→ EXERCISE GOAL:
Using the material below, work out how many lines contain the word "coordinates". Reply with the number and nothing more.

→ INFORMATION PROVIDED:
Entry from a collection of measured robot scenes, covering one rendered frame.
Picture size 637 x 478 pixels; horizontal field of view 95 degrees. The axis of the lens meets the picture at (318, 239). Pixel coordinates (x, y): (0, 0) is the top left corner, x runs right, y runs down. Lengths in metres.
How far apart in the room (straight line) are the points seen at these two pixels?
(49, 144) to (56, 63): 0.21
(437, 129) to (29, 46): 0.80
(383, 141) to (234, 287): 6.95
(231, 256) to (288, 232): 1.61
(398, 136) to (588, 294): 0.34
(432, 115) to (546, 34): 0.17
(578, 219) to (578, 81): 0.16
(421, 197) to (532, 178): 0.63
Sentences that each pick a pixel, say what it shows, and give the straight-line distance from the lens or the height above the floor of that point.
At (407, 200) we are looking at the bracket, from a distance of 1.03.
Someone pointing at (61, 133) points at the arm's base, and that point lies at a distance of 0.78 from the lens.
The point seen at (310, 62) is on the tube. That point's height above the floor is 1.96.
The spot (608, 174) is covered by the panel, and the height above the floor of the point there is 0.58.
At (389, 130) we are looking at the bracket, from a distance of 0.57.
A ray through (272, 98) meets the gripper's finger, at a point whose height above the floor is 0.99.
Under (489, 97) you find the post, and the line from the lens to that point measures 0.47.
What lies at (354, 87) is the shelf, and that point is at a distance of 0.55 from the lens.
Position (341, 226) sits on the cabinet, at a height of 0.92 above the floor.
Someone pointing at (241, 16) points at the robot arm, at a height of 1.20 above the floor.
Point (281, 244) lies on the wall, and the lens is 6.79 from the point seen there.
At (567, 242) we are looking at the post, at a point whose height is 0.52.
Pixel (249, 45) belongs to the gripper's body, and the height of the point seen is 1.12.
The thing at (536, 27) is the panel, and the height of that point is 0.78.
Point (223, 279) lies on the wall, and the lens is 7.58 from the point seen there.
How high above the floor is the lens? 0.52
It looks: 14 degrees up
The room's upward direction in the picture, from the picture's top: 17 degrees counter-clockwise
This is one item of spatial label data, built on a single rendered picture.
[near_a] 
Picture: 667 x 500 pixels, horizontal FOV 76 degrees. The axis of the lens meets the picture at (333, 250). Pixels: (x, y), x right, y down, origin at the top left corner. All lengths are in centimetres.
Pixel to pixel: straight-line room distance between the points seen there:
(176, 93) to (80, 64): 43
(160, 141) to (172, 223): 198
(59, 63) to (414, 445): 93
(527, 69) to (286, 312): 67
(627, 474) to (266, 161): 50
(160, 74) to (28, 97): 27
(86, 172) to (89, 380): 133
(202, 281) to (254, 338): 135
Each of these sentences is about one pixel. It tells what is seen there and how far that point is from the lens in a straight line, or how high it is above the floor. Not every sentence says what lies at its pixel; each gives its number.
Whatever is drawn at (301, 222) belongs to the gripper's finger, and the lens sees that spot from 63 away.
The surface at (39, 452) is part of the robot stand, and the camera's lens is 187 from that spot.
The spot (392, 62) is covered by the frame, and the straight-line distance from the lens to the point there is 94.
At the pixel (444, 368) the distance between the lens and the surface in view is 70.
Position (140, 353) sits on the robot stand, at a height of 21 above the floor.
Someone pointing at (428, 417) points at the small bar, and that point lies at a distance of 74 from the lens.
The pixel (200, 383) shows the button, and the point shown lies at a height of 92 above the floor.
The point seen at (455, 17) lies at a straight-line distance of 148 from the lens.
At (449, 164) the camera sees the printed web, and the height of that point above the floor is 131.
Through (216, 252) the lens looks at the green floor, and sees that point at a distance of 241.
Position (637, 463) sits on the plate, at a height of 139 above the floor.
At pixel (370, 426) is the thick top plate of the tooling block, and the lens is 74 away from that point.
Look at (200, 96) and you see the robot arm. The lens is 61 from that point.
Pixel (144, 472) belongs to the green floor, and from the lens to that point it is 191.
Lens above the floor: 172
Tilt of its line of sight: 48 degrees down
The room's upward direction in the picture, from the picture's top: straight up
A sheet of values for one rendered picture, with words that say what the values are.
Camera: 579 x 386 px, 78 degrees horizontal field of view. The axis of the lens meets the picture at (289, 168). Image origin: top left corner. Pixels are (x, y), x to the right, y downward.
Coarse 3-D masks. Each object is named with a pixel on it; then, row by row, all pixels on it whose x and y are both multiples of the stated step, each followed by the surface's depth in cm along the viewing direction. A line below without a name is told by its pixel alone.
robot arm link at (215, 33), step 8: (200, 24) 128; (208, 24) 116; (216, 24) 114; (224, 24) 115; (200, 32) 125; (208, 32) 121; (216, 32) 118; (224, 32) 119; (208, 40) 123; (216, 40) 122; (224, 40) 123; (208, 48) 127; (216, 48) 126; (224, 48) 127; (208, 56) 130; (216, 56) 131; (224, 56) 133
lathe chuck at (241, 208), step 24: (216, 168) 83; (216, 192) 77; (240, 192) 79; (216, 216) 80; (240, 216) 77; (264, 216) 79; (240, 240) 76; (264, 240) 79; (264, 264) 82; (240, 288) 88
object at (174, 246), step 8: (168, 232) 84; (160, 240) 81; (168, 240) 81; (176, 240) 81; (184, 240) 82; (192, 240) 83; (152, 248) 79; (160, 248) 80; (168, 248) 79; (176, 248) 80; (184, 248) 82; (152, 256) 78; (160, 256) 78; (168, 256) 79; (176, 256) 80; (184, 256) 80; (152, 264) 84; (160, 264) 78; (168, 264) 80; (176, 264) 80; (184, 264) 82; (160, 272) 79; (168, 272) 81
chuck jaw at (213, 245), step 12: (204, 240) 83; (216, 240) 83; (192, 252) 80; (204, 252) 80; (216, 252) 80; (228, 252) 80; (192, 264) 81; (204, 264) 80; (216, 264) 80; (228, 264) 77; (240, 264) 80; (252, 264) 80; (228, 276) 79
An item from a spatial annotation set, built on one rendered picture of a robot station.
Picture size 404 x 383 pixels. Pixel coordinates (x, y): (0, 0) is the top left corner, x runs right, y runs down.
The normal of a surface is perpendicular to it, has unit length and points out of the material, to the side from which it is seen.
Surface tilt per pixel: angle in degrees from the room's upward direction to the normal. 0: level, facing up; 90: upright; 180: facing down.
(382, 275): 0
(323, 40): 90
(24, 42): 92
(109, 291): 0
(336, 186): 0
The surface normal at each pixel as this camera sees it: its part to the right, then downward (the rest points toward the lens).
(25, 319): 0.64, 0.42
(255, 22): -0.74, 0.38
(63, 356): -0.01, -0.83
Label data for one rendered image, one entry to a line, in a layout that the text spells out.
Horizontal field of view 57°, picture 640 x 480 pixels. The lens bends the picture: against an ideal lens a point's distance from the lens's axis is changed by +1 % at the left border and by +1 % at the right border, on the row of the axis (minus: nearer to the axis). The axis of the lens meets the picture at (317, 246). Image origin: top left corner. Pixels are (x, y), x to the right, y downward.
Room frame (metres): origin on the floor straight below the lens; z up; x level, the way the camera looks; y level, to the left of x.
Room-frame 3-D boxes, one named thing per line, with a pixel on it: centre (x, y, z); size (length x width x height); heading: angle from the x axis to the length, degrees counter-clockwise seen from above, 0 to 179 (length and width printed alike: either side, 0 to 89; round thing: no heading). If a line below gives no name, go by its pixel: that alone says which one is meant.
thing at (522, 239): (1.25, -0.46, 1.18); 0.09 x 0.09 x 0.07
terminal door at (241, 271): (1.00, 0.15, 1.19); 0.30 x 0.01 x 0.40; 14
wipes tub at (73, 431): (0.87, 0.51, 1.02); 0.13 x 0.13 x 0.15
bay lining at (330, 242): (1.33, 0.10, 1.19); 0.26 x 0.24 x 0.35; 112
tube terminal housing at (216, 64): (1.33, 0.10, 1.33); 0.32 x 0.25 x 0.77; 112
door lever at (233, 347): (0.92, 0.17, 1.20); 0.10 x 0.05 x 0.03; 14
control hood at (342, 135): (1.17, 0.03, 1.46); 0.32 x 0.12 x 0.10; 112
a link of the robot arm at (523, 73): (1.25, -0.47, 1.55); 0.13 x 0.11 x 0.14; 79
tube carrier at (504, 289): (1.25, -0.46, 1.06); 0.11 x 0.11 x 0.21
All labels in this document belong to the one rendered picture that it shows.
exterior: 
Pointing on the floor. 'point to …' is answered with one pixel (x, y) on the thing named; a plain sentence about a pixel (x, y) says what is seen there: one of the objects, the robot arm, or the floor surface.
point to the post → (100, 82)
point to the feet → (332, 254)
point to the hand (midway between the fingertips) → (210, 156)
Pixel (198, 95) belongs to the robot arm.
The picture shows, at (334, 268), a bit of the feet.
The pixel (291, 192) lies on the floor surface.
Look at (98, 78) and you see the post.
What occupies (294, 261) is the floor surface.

→ ANSWER SPACE:
2